30. Cómo adquirieron y cultivaron los pickwickianos la amistad de dos simpáticos jóvenes, pertenecientes a una de las profesiones liberales; cómo se ejercitaron sobre el hielo y cómo acabó su primera visita

—Hola, Sam —dijo Mr. Pickwick, al entrar en su dormitorio su afortunado servidor, con el agua caliente, en la mañana del día de Navidad—. ¿Hiela aún?

—El agua en la palangana es un témpano, sir —respondió Sam.

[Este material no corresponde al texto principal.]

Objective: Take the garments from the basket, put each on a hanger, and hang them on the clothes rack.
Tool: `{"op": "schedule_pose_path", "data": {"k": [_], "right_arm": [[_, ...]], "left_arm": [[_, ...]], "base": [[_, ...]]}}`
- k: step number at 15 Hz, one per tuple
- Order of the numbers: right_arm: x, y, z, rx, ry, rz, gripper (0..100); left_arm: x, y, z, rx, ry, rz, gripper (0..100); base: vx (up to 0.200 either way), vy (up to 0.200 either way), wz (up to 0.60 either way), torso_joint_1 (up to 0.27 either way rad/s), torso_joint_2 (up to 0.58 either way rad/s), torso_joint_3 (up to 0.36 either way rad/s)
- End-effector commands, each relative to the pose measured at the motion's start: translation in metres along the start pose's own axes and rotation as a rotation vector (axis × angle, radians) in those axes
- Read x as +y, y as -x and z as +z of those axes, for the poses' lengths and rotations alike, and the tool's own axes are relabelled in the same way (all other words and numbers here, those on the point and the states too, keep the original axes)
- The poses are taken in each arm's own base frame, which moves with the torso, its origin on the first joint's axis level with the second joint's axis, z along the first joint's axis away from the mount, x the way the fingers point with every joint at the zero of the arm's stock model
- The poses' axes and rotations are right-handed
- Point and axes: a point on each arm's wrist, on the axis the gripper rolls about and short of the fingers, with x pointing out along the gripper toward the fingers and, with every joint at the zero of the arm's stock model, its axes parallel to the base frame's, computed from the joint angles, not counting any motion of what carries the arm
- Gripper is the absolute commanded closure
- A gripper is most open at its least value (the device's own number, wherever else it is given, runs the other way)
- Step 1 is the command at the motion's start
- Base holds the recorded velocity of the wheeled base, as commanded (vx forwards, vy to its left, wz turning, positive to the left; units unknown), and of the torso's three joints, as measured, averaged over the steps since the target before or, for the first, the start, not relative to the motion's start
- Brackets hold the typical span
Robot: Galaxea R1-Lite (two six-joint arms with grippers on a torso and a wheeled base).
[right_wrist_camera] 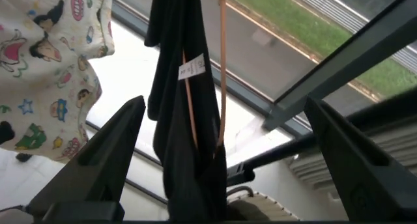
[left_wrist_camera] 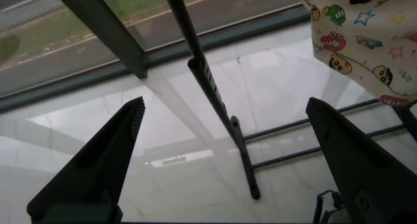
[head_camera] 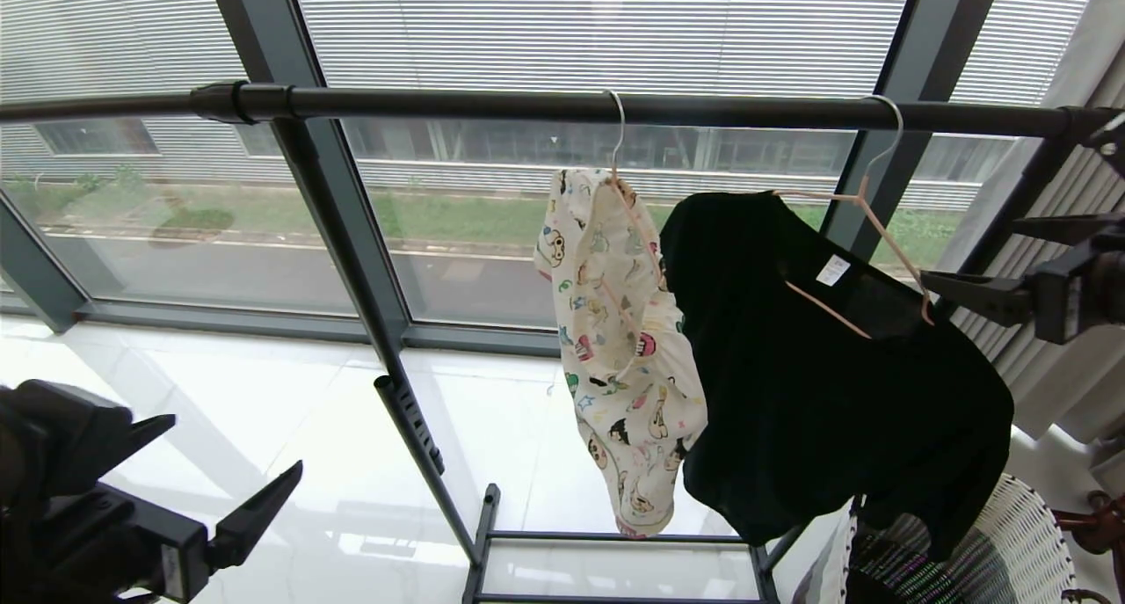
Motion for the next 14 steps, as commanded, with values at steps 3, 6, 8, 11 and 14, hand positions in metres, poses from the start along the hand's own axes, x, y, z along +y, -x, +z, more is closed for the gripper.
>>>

—Tiempo duro, Sam —observó Mr. Pickwick.

—Tiempo hermoso para los que están bien abrigados, como se decía el oso polar mientras se ejercitaba patinando —replicó Mr. Weller.

—Bajaré dentro de un cuarto de hora, Sam —dijo Mr. Pickwick, desatándose el gorro de dormir.

—Muy bien, sir —replicó Sam—. Abajo hay un par de sierrahuesos.

—¿Un par de qué? —exclamó Mr. Pickwick, sentándose en el lecho.

—Un par de sierrahuesos —repitió Sam.

—¿Y qué es un sierrahuesos? —inquirió Mr. Pickwick, sin saber aún si se trataba de un ser animado o de algún comestible.

—¡Cómo! ¿No sabe usted lo que es un sierrahuesos? —preguntó Mr. Weller—. Yo creía que todo el mundo sabía que un sierrahuesos es un cirujano.

—¡Ah, un cirujano! —dijo Mr. Pickwick, sonriendo.

—Eso es, sir —replicó Sam—. Pero esos que hay abajo no son todavía cirujanos maduros; están en camino nada más.

—En otras palabras: que son estudiantes de Medicina, ¿verdad? —dijo Mr. Pickwick.

Sam Weller asintió con la cabeza.

—Me alegro —dijo Mr. Pickwick, arrojando con viveza su gorro de dormir sobre la colcha—; buena gente; muy buena gente; tienen el juicio madurado por la observación y la reflexión; gustos refinados por el estudio y la lectura. Me alegro mucho.

—Están fumando unos puros junto al fuego —dijo Sam.

—¡Ah! —exclamó Mr. Pickwick, frotándose las manos, rebosando de sentimientos corteses, humanitarios y de animal espiritualidad—. Precisamente lo que a mí me gusta.

—Y uno de ellos —dijo Sam, sin parar mientes en la interrupción de su amo—, uno de ellos ha puesto sus piernas sobre la mesa y está bebiendo aguardiente puro, mientras que el otro, el de los lentes, tiene un barril de ostras entre las rodillas, las abre a todo vapor, se las come lo mismo y arroja las conchas al joven gordo, que está sentado en el rincón de la chimenea, completamente dormido.

—Excentricidades de carácter, Sam —dijo Mr. Pickwick—. Puedes retirarte.

Retiróse Sam, y Mr. Pickwick, al cabo de un cuarto de hora, bajó a desayunarse.

—¡Al fin llegó! —dijo Mr. Wardle—. Pickwick: éste es el hermano de Miss Allen, Mr. Benjamín Allen. Le llamamos nosotros Ben, y usted puede hacerlo si quiere. Este caballero es su íntimo amigo, Mr...

—Mr. Bob Sawyer —interrumpió Mr. Benjamín Allen, con lo cual, Mr. Bob Sawyer y Mr. Benjamín Allen rieron a coro.

Mr. Pickwick saludó a Bob Sawyer y Bob Sawyer saludó a Mr. Pickwick. Bob y su íntimo amigo se aplicaron en seguida, con la mayor asiduidad, a !os manjares que tenían delante.

Mr. Benjamín Allen era un tosco y corpulento mozo, de pelo negro, cortado al rape, y de rostro pálido un tanto alargado. Se hallaba embellecido por unos lentes y llevaba una corbata blanca. Por debajo de su gabán, de dos filas de botones, que tenía abrochado hasta la barbilla, aparecían en su número habitual unas piernas de color de pimienta, que terminaban en un par de botas bastante poco limpias. Aunque su chaqueta era corta de mangas, no descubría el menor vestigio de puños de camisa, y, no obstante convenir a su fisonomía el aditamento de un cuello, no se hallaba favorecido con el más ligero síntoma de esta prenda. Presentaba un conjunto bastante curtido y despedía un olor penetrante a tabaco barato.